## EXERCISE BRIEF
Copy, exactly as written, the lines that begin at the one containing "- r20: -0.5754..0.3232" and end at the one containing "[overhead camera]". Skip any pictures in the data below.

** INPUT follows **

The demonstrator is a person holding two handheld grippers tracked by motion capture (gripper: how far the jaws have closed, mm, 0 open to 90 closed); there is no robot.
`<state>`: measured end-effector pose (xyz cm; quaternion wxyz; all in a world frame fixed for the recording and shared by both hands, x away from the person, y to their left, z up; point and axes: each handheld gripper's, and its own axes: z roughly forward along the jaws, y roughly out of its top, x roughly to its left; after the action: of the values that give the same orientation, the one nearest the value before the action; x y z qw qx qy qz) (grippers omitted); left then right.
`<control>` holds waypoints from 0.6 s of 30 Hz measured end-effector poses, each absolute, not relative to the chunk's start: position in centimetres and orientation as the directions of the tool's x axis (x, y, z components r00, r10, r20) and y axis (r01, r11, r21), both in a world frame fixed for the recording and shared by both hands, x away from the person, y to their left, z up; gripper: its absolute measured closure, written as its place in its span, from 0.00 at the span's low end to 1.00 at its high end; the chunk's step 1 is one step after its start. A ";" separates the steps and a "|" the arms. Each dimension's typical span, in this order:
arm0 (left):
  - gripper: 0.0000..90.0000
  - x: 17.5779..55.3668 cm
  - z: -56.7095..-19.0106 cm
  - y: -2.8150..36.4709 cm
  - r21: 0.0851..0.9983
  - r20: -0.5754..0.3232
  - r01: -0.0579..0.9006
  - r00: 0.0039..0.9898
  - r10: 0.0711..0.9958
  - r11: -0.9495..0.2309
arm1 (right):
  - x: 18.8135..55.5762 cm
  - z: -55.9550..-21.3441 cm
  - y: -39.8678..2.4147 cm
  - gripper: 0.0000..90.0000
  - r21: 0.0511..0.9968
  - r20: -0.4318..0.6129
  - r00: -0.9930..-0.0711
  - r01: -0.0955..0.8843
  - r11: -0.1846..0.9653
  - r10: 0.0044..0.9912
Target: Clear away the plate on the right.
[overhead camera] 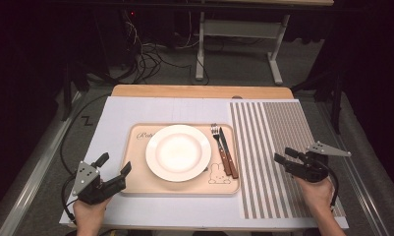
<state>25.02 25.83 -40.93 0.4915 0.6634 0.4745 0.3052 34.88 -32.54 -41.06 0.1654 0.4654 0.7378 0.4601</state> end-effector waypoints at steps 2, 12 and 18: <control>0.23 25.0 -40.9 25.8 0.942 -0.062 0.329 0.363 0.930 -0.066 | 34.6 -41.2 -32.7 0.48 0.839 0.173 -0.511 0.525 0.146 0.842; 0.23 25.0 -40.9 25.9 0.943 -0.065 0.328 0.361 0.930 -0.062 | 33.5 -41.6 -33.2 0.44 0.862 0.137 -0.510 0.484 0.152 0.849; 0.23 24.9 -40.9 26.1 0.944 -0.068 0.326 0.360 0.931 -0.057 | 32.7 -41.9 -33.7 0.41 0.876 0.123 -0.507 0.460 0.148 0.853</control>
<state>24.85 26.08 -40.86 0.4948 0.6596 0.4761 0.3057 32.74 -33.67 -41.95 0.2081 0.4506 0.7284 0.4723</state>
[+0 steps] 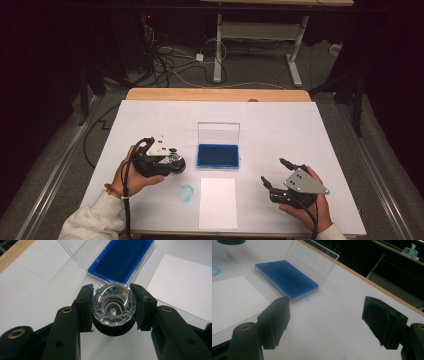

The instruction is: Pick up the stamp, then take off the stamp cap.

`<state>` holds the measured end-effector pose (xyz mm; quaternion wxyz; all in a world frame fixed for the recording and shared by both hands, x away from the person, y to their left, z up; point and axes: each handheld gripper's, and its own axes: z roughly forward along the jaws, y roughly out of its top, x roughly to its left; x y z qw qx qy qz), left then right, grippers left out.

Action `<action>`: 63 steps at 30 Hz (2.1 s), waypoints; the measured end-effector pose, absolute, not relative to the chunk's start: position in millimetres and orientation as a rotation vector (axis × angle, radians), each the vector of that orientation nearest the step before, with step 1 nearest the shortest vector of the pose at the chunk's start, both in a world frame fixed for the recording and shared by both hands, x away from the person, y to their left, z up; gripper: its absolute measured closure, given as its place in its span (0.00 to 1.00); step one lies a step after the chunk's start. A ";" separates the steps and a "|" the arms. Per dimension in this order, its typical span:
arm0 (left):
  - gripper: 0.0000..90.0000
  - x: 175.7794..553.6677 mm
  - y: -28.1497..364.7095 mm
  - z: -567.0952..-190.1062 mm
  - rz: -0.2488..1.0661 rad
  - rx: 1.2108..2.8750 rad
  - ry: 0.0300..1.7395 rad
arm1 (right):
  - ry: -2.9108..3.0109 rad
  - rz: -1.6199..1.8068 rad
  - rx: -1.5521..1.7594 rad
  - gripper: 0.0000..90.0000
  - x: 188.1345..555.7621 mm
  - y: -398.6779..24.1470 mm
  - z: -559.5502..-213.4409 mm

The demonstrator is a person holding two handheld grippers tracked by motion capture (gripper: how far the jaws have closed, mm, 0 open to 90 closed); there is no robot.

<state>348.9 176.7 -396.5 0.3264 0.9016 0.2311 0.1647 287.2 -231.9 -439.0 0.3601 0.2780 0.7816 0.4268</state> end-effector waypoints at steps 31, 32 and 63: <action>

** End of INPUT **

## RESPONSE BOX
  - r20: -0.5754..0.3232
  - r01: -0.0579..0.9006
  - r00: 0.0039..0.9898
  - r10: 0.0711..0.9958
  - r11: -0.9495..0.2309
arm1 (right):
  - x: 18.8135..55.5762 cm
  - z: -55.9550..-21.3441 cm
  - y: -39.8678..2.4147 cm
  - gripper: 0.0000..90.0000
  - r21: 0.0511..0.9968
  - r20: -0.4318..0.6129
  - r00: -0.9930..-0.0711
  - r01: -0.0955..0.8843
  - r11: -0.1846..0.9653
  - r10: 0.0044..0.9912
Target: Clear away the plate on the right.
[overhead camera] 

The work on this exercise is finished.